We thank the referee for the positive assessment and recommendation of minor revision. We address the major comments point by point below.

read point-by-point responses
  1. Referee: [Experimental setup and results sections] The experimental reporting does not include the size of the VAIR dataset, number of items per condition, or any statistical tests (e.g., confidence intervals or significance levels) for the reported 48% evaluation accuracy and the production-evaluation gap. These details are load-bearing for the central claim of a 'substantial' gap.

    Authors: We agree these details are essential for evaluating the reported gap. The revised manuscript adds the VAIR dataset size, item counts per condition, bootstrap confidence intervals, and appropriate significance tests for the accuracies and gap. revision: yes

  2. Referee: [VAIR dataset construction] The claim that VAIR flaws are 'trivial' and should be detectable independently of answer validity rests on the assumption that the flaws were validated as such; however, the manuscript provides no details on construction criteria, human validation rates, or inter-rater agreement for the invalid-reasoning items. This directly affects the interpretation that low evaluation scores reflect a true evaluation deficit rather than dataset properties.

    Authors: We agree that explicit details on dataset construction are required.

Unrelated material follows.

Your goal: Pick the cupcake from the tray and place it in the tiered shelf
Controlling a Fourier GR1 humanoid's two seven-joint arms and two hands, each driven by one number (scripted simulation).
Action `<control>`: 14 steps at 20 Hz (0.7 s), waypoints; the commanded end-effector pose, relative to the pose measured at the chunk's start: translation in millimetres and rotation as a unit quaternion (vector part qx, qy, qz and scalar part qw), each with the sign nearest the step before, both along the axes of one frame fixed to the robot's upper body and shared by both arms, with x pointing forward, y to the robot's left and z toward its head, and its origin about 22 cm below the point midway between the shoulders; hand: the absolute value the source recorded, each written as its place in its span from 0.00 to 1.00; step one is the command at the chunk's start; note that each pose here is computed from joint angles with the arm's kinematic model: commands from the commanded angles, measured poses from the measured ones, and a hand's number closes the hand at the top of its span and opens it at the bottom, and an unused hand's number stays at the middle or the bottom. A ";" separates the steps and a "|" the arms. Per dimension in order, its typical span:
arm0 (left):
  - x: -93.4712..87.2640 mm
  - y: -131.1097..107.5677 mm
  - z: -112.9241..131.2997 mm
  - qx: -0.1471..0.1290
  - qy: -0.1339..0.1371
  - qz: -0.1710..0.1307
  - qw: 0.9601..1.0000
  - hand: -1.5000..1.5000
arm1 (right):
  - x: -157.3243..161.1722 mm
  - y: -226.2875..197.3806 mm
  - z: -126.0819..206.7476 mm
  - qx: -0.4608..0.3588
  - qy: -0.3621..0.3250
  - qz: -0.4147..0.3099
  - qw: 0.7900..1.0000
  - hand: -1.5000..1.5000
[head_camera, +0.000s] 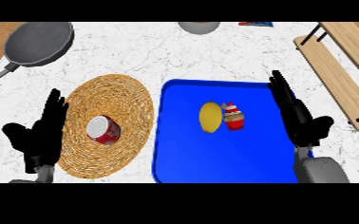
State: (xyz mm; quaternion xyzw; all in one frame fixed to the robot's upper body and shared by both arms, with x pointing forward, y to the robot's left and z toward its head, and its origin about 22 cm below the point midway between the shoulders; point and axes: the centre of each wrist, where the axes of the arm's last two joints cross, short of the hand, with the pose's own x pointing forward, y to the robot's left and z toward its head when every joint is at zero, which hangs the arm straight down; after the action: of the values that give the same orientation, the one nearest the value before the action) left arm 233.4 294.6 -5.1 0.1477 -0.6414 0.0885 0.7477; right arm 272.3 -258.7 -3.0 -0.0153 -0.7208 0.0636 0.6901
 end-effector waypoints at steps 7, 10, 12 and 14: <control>40.3 -39.4 52.4 0.010 -0.083 -0.155 0.984 0.50 | 42.9 -64.7 -2.4 -0.307 0.342 -0.027 0.888 1.00; 47.2 -42.7 62.5 0.004 -0.079 -0.175 0.981 0.50 | 64.8 -43.6 -10.8 -0.083 0.451 -0.094 0.884 0.00; 58.1 -37.4 74.9 0.004 -0.077 -0.180 0.981 0.50 | 90.8 -30.1 12.6 -0.030 0.468 -0.078 0.880 0.00; 63.0 -36.7 77.3 0.000 -0.071 -0.185 0.980 0.50 | 118.5 -22.5 42.9 -0.016 0.480 -0.047 0.876 0.00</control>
State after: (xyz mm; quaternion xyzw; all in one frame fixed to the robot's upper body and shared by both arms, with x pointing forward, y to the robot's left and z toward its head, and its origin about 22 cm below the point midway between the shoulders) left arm 283.7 260.0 58.5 0.0359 -0.7093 -0.0305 0.7033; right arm 361.7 -288.1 24.2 -0.0718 -0.3823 0.0753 0.9182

The revised manuscript includes a dedicated subsection describing the flaw introduction criteria, human validation procedure, validation rates, and inter-rater agreement. revision: yes

Circularity Check

0 steps flagged

No significant circularity identified

full rationale

The paper introduces the VAIR dataset and reports direct empirical measurements of production vs. evaluation performance on frontier models, supported by CoT inspection, linear probes, and causal interventions. None of these steps reduce by construction to fitted parameters, self-citations, or prior definitions; the gap is observed rather than derived from the inputs. The training-limitation conclusion follows from the experimental contrast with human performance and the mechanistic evidence, all of which are self-contained against external benchmarks.

Axiom & Free-Parameter Ledger

0 free parameters · 1 axioms · 0 invented entities

The central claim rests on the design assumption that VAIR isolates evaluation ability and that observed model behaviors reflect a training limitation rather than dataset artifacts or other confounds.

axioms (1)
  • domain assumption VAIR problems contain trivial reasoning flaws that should be detectable by models capable of robust reasoning evaluation independent of answer correctness.
    This premise underpins the dataset's ability to measure the claimed gap.